**WHAT YOU WILL DO**
From the records that follow, copy every line in which "square" appears.

**RECORDED DATA**
++++++++

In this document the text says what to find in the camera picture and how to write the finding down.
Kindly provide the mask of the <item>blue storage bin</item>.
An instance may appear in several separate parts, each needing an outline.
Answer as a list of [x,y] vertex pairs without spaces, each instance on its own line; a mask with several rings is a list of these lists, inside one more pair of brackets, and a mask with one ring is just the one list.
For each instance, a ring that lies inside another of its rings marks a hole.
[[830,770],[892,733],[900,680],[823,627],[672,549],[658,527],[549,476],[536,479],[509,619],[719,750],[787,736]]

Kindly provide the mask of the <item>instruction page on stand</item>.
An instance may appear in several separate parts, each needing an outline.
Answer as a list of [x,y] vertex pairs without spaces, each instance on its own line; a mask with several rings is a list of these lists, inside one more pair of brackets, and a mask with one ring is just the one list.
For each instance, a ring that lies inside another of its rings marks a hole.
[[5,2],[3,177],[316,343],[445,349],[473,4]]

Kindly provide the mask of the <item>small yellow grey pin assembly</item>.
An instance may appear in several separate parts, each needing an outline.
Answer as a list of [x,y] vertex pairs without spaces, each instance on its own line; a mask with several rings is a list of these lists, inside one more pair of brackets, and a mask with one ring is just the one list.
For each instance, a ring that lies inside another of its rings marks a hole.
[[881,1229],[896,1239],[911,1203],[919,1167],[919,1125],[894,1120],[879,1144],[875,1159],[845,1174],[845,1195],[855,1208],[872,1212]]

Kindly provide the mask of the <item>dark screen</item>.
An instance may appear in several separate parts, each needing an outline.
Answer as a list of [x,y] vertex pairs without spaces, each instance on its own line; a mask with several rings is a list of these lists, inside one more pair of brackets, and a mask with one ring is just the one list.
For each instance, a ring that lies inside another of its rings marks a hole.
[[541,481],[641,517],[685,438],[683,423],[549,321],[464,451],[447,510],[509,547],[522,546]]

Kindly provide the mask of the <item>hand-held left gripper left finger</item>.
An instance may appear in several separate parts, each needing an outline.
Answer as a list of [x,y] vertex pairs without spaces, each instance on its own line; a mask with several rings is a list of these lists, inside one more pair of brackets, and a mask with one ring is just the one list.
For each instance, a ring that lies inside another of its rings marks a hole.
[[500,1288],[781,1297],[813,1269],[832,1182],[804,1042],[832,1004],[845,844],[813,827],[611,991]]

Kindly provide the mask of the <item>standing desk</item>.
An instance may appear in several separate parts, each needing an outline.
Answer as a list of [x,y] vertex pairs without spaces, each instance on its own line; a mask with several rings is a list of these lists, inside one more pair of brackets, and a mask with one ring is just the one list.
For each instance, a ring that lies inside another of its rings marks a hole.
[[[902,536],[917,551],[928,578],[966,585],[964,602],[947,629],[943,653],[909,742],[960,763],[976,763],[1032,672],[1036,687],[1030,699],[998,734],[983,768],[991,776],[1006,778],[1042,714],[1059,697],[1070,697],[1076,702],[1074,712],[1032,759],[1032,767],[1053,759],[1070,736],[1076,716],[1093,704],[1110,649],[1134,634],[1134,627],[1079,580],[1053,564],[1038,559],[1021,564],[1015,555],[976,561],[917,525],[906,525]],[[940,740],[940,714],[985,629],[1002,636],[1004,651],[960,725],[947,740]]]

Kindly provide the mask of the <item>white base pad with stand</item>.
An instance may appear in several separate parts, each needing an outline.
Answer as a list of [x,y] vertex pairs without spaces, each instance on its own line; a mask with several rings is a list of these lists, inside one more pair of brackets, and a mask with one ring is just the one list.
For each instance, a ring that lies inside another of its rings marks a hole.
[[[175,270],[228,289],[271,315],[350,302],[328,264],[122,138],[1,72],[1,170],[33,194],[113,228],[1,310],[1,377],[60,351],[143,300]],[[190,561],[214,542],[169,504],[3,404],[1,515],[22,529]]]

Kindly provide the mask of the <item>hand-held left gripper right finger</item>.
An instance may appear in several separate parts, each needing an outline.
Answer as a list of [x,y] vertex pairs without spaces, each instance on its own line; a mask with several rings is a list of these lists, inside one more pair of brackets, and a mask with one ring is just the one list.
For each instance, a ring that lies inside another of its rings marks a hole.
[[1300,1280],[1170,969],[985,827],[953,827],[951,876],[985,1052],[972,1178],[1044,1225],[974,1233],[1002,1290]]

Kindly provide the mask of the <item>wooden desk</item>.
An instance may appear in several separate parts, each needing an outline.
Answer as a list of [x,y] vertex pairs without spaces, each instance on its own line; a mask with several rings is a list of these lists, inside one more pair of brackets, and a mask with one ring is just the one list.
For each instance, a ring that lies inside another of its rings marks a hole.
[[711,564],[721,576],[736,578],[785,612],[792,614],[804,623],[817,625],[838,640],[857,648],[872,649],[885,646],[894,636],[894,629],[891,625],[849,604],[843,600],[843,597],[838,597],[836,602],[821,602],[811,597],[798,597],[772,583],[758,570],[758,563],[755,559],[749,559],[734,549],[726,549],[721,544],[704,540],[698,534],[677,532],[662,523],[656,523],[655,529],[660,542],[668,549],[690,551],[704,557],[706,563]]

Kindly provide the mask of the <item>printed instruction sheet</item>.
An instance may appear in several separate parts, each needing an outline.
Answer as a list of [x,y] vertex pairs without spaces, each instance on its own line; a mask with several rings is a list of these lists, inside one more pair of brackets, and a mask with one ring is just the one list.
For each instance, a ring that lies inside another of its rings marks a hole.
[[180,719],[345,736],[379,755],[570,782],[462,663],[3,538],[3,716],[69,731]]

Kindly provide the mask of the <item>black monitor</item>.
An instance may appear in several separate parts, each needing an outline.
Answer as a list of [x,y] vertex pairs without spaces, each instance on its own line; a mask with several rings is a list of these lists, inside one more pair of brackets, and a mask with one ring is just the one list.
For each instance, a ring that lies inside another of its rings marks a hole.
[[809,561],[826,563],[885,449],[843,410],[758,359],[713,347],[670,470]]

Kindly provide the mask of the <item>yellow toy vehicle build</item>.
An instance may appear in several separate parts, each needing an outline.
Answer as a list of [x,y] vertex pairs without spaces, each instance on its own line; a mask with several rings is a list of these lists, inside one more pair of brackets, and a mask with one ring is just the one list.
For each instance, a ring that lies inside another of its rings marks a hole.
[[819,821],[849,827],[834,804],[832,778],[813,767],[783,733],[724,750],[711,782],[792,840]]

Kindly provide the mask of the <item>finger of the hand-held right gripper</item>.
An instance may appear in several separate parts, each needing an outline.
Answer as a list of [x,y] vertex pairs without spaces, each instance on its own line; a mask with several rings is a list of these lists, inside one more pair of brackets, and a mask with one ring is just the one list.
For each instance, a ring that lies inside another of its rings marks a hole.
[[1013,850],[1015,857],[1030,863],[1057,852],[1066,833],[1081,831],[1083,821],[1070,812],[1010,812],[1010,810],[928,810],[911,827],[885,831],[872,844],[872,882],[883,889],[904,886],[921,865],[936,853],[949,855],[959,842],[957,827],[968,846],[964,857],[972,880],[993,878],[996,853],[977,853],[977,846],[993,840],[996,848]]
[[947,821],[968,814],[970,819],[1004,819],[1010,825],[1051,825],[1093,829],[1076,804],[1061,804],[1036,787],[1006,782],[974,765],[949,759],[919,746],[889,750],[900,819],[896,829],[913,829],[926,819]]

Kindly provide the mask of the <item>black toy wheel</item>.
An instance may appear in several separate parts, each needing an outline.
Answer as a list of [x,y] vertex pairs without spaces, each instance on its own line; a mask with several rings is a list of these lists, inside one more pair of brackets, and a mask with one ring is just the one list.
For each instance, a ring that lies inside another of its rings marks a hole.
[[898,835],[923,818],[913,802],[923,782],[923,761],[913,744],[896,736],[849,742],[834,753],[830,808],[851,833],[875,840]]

++++++++

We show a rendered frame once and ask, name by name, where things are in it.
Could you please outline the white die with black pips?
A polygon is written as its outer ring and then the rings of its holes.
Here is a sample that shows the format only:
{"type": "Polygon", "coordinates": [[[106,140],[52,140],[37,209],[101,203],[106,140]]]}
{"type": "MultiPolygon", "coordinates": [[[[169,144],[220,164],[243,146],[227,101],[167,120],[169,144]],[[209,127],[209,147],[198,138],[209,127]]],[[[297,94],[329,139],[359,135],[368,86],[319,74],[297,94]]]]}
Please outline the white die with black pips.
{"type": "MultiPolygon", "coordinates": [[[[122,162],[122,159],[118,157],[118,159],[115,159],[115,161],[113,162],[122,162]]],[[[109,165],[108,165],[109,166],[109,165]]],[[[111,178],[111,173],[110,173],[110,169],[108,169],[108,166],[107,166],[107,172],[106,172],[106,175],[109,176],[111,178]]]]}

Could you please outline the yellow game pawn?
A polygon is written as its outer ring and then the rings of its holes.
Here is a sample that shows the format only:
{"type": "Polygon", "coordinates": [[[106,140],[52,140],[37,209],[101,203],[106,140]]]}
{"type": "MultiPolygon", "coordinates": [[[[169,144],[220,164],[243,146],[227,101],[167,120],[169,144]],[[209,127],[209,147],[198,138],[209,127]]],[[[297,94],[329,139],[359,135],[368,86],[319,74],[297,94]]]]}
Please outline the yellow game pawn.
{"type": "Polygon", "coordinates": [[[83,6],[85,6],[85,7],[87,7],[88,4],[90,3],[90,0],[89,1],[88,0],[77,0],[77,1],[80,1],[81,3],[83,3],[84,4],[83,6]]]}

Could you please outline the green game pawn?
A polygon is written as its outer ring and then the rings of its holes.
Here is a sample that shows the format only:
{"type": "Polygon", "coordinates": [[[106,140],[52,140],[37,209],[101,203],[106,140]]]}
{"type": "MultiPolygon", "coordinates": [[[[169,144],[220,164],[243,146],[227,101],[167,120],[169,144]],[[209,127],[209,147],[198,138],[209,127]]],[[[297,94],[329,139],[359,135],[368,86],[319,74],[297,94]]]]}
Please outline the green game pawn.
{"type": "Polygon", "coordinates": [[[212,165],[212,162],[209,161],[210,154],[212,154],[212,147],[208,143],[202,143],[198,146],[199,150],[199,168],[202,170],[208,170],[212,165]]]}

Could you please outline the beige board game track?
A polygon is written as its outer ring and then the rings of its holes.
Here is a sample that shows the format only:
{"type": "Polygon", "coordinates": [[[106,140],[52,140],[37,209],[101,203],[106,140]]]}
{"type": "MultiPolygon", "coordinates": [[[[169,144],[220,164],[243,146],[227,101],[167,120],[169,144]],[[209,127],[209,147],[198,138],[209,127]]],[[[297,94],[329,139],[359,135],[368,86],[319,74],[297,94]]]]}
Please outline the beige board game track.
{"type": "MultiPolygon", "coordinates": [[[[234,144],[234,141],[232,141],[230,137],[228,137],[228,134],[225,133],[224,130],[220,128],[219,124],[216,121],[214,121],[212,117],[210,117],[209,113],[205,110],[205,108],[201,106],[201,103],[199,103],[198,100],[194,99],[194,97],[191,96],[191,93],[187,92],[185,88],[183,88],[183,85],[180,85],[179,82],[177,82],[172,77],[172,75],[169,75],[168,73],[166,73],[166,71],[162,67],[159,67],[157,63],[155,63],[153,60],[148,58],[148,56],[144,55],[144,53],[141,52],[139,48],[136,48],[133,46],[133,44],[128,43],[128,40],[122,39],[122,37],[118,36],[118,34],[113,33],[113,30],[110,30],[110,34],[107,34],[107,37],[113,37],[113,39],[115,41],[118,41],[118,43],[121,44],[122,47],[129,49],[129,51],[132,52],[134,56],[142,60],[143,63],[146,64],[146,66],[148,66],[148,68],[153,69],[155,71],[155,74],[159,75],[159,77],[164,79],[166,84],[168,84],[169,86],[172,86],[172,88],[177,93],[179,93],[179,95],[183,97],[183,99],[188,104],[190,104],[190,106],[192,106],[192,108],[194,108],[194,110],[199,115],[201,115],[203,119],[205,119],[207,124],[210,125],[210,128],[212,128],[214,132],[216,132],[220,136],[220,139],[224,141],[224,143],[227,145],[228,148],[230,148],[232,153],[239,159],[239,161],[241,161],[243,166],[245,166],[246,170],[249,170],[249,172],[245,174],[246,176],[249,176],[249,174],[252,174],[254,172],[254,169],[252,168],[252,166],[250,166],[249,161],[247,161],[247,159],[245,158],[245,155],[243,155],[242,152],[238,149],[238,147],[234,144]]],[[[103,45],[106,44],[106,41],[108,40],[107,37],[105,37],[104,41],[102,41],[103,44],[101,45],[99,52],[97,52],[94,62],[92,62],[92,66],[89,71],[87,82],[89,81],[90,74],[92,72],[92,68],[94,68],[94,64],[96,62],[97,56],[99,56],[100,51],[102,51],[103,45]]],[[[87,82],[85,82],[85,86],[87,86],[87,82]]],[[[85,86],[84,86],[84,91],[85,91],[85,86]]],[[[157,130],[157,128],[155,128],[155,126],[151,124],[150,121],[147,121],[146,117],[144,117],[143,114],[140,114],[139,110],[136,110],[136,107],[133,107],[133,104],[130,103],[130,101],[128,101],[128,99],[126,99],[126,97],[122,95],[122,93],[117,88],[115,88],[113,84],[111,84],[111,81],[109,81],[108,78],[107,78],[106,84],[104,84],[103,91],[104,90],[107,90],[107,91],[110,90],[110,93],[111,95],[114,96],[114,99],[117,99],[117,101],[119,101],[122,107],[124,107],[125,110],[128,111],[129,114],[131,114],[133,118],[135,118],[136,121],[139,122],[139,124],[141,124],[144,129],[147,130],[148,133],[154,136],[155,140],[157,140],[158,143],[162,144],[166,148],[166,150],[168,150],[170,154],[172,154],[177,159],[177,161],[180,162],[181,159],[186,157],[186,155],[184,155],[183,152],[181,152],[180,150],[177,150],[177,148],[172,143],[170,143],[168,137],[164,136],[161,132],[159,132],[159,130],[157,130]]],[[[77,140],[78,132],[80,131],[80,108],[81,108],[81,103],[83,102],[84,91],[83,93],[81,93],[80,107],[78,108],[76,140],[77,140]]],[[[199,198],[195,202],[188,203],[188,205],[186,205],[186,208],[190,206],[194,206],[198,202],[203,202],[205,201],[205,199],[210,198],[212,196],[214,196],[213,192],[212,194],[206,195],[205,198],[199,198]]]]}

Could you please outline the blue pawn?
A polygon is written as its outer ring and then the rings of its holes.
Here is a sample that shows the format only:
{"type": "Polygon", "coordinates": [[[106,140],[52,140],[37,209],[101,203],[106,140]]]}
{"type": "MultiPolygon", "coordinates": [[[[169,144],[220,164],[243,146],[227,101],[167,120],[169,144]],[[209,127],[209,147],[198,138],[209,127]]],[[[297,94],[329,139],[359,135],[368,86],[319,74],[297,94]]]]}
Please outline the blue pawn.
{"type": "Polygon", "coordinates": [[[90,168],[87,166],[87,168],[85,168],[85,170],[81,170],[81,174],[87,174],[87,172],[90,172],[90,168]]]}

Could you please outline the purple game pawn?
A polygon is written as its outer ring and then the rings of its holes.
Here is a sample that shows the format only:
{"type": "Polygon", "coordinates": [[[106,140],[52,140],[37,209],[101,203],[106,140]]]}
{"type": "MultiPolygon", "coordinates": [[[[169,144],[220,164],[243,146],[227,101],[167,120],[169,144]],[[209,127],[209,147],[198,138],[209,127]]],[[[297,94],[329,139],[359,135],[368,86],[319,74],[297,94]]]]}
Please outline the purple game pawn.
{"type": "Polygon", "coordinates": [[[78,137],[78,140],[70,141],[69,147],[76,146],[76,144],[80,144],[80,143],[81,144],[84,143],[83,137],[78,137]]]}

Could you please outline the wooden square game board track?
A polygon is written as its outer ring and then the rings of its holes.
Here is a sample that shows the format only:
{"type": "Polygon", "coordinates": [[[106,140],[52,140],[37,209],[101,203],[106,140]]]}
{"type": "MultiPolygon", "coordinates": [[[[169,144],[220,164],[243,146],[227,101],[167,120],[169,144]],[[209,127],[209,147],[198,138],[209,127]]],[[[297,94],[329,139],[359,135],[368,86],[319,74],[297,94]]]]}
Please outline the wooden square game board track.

++++++++

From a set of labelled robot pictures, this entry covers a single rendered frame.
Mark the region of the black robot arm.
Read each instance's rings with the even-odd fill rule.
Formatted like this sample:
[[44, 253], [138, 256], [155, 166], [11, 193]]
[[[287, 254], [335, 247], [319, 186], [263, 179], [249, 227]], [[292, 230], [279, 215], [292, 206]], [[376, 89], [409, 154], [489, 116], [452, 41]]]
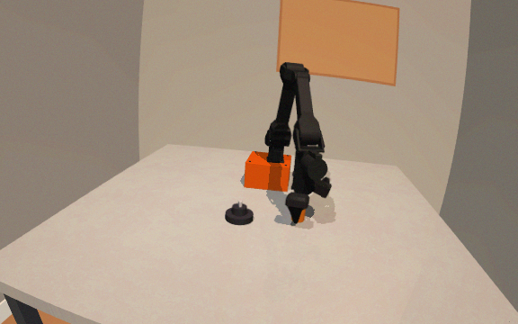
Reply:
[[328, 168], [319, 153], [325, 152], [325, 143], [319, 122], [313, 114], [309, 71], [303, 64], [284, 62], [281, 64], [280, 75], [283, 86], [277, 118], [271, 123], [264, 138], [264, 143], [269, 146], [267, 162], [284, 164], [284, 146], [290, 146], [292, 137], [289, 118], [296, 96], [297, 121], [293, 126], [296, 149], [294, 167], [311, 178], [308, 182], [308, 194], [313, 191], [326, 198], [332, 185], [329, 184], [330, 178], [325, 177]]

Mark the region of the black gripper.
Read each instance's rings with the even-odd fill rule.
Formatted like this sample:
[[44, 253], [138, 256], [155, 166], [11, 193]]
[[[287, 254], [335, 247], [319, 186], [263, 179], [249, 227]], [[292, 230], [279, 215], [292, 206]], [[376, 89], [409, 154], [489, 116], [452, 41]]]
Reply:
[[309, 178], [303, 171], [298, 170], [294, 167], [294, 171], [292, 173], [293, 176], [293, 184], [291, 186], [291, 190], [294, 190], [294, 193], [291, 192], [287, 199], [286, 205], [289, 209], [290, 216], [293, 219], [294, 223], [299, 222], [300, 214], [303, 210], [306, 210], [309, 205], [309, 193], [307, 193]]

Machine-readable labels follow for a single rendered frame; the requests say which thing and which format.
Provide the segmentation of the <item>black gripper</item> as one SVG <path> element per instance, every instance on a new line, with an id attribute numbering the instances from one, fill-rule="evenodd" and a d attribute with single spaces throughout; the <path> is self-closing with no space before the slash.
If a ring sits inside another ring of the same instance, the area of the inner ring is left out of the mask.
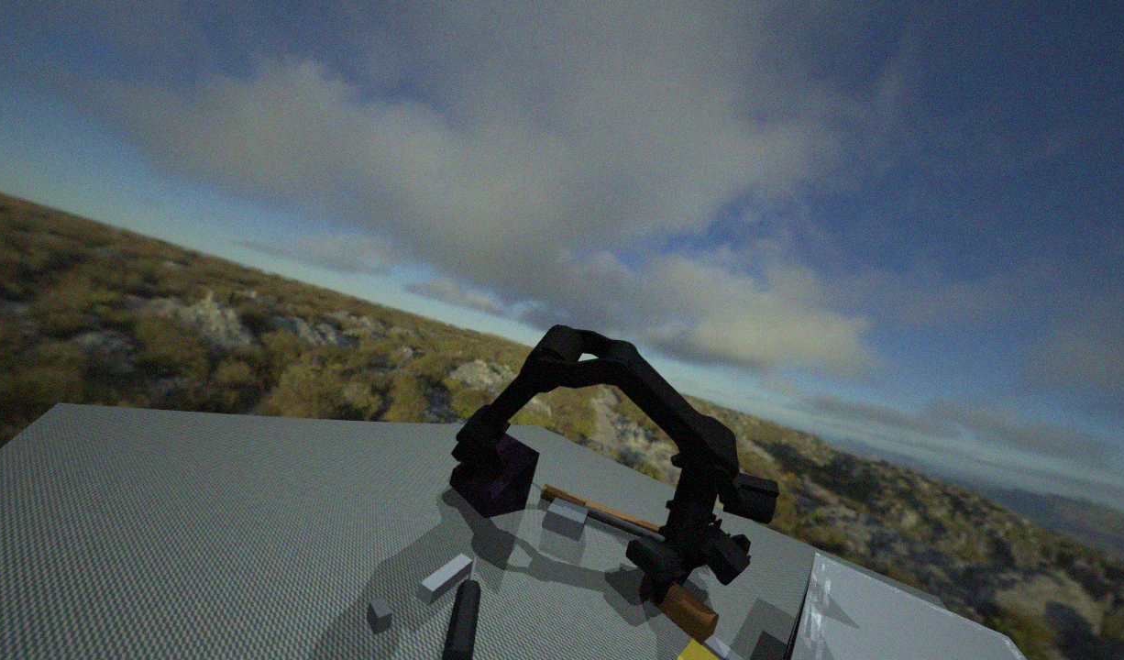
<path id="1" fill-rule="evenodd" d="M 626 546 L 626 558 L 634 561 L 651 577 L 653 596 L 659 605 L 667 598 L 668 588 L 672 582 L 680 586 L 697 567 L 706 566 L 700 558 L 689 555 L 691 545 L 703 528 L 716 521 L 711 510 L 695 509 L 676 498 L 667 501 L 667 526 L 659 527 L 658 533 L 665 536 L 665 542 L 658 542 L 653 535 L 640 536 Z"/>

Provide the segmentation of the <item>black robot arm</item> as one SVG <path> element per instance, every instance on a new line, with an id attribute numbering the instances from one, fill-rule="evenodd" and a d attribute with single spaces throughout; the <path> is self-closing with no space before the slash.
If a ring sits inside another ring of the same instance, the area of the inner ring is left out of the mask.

++++++++

**SOLUTION FOR THIS EXERCISE**
Could you please outline the wooden square game board track?
Please outline the wooden square game board track.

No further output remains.